Note: This guide applies to running Spark jobs on any platform, including Cloudera platforms; cloud vendor-specific platforms – Amazon EMR, Microsoft HDInsight, Microsoft Synapse, Google DataProc; Databricks, which is on all three major public cloud providers; and Apache Spark on Kubernetes, which runs on nearly all platforms, including on-premises and cloud.
Spark is known for being extremely difficult to debug. But this is not all Spark’s fault. Problems in running a Spark job can be the result of problems with the infrastructure Spark is running on, an inappropriate configuration of Spark, Spark issues, the currently running Spark job, other Spark jobs running at the same time – or interactions among these layers. But Spark jobs are very important to the success of the business; when a job crashes, or runs slowly, or contributes to a big increase in the bill from your cloud provider, you have no choice but to fix the problem.

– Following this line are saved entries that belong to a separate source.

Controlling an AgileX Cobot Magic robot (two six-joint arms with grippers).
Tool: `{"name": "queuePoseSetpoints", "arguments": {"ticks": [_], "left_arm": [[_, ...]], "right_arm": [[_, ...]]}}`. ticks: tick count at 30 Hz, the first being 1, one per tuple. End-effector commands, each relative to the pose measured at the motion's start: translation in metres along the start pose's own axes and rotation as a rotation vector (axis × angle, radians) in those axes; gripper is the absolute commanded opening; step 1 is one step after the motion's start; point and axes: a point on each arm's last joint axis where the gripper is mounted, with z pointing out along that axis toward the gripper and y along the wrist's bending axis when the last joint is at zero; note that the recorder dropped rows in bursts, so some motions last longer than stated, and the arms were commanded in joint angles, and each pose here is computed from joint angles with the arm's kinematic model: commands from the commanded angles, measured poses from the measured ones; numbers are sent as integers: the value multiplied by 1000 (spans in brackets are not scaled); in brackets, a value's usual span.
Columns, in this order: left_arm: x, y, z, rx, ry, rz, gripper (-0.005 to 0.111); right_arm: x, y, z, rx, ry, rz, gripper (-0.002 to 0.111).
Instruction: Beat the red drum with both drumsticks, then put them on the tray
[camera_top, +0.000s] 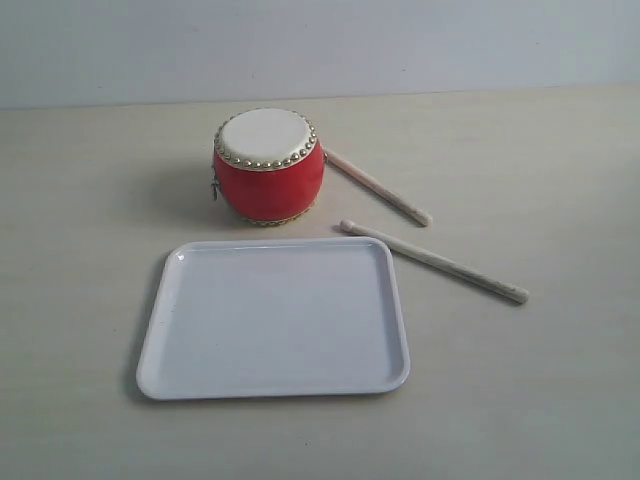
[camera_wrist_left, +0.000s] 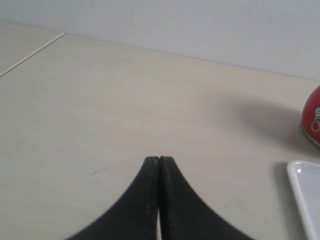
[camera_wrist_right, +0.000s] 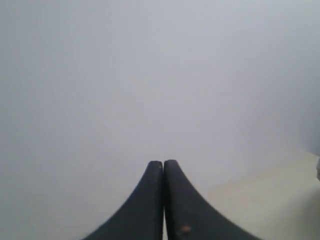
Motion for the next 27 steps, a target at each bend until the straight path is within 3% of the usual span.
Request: {"name": "queuePoseSetpoints", "arguments": {"ticks": [1,5,9,17,22,27], "left_arm": [[0,0,0,2,-8,-6,0],[0,0,0,2,-8,-6,0],[0,0,0,2,-8,-6,0],[0,0,0,2,-8,-6,0],[0,0,0,2,-8,-6,0],[0,0,0,2,-8,-6,0]], "right_arm": [[-21,0,-3,-21,-245,130,0],[-43,8,-4,-63,-287,202,0],[-76,23,17,-59,-182,149,0],[-111,40,119,65,296,41,0],[-93,38,185,120,653,-62,0],[-68,43,234,26,944,-117,0]]}}
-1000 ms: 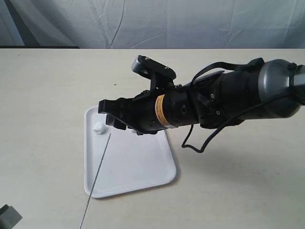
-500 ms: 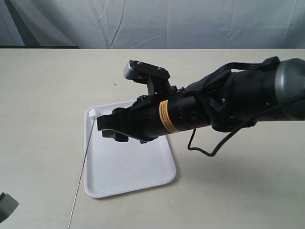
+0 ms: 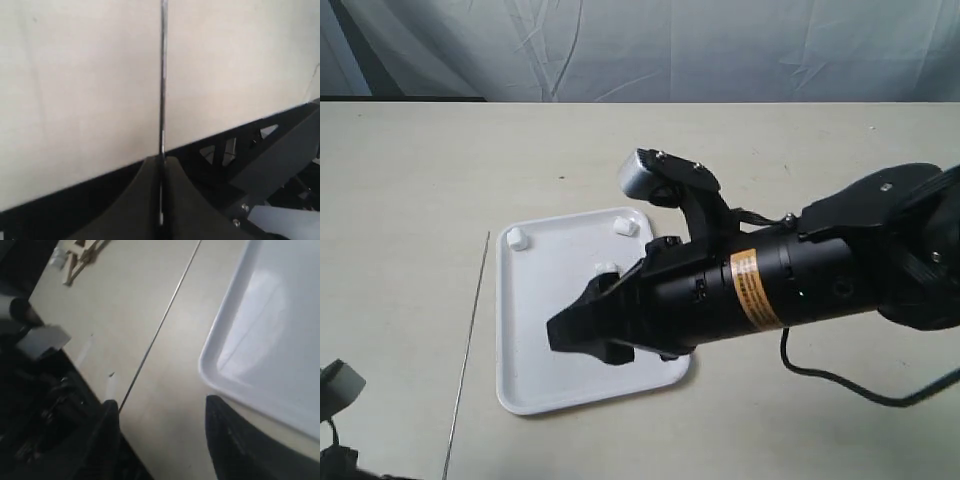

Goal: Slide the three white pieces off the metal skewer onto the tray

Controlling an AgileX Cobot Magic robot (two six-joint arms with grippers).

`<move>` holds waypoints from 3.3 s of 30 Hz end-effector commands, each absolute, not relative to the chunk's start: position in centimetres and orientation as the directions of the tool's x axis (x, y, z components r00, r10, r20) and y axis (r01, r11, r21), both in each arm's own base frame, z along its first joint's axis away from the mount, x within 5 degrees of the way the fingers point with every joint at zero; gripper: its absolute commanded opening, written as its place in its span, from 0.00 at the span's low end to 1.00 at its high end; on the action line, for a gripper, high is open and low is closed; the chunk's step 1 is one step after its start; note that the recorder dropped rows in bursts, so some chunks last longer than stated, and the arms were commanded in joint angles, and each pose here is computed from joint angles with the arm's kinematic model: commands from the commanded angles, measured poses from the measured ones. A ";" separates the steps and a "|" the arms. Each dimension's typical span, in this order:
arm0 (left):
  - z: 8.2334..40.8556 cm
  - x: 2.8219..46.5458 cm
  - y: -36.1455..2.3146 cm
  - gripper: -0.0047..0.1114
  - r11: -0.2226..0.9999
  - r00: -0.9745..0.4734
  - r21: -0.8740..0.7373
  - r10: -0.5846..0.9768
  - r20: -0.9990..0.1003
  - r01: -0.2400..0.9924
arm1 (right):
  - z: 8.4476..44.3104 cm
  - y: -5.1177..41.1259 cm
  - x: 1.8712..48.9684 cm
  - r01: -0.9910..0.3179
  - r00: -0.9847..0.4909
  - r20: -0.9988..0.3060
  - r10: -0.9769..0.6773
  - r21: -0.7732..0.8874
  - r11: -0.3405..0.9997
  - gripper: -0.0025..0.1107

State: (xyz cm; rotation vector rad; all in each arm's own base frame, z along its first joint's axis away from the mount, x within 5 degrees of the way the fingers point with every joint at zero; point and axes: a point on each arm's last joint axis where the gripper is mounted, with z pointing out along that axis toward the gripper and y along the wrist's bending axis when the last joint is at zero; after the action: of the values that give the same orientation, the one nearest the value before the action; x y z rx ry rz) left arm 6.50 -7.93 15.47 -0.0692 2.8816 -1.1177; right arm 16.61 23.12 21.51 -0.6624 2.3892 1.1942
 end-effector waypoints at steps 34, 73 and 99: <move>10.5 15.6 -11.2 0.42 0.738 -0.991 -0.671 0.126 0.046 0.063 | 20.5 21.0 13.2 -0.564 -0.826 -0.463 -0.322 0.685 0.462 0.46; 28.4 4.8 -1.0 0.04 0.973 -0.406 -0.149 -0.066 -0.912 0.176 | 30.2 10.6 5.9 -0.841 -0.324 -0.944 0.056 0.315 0.440 0.22; 29.7 0.7 1.0 0.04 0.983 -0.251 -0.122 -0.084 -0.964 0.139 | 33.5 3.9 4.5 -0.659 0.309 -0.949 0.064 -0.165 0.734 0.02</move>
State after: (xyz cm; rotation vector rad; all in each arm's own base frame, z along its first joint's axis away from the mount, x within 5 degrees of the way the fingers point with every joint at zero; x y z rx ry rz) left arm 0.93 0.92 29.51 0.0356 1.8263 -0.2045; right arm 3.58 4.80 33.45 -0.6243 1.2056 0.7473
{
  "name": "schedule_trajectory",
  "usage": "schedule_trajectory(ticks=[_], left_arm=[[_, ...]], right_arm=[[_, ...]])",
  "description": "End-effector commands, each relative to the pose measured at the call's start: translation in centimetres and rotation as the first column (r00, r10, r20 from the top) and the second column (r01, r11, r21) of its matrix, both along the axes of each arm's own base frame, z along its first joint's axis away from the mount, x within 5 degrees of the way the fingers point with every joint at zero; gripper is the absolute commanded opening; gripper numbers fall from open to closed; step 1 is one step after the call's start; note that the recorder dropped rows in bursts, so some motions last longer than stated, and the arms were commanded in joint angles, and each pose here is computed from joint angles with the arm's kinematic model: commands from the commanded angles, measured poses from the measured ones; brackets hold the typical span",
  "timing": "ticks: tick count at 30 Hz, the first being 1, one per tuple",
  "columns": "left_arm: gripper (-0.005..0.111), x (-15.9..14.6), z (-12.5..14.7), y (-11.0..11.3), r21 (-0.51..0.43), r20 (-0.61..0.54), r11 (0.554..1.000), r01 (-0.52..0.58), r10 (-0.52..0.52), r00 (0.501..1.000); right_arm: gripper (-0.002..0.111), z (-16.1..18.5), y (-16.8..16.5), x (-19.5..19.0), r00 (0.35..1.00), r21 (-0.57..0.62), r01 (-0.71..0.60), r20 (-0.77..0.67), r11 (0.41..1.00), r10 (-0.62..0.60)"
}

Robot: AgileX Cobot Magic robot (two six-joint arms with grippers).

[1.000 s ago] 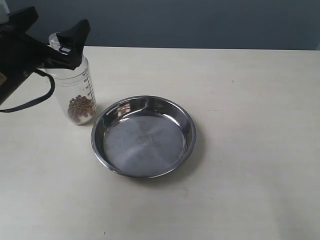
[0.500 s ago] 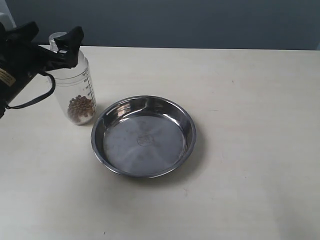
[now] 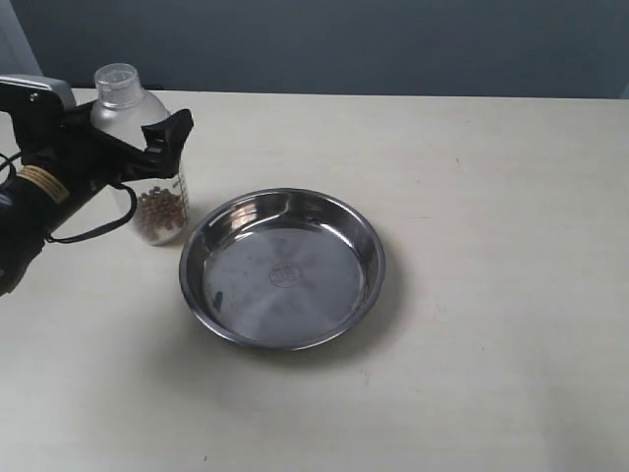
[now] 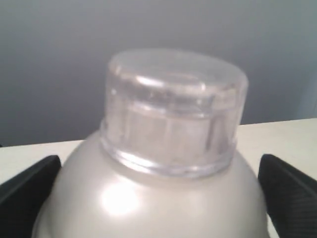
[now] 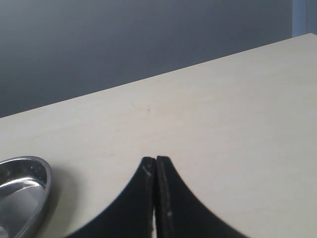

Widely used tools generally focus on part of the environment – the Spark job, infrastructure, the network layer, etc. These tools don’t present a holistic view. But that’s just what you need to truly solve problems. (You also need the holistic view when you’re creating the Spark job, and as a check before you start running it, to help you avoid having problems in the first place. But that’s another story.)
In this guide, Part 2 in a series, we’ll show ten major tools that people use for Spark troubleshooting. We’ll show what they do well, and where they fall short. In Part 3, the final piece, we’ll introduce Unravel Data, which makes solving many of these problems easier.
What’s the Problem(s)?
The problems we mentioned in Part 1 of this series have many potential solutions. The methods people usually use to try to solve them often derive from that person’s role on the data team. The person who gets called when a Spark job crashes, such as the job’s developer, is likely to look at the Spark job. The person who is responsible for making sure the cluster is healthy will look at that level. And so on.
In this guide, we highlight five types of solutions that people use – often in various combinations – to solve problems with Spark jobs
- Spark UI
- Spark logs
- Platform-level tools such as Cloudera Manager, the Amazon EMR UI, Cloudwatch, the Databricks UI, and Ganglia
- APM tools
- DataOps platforms such as Unravel Data
As an example of solving problems of this type, let’s look at the problem of an application that’s running too slowly – a very common Spark problem, that may be caused by one or more of the issues listed in the chart. Here. we’ll look at how existing tools might be used to try to solve it.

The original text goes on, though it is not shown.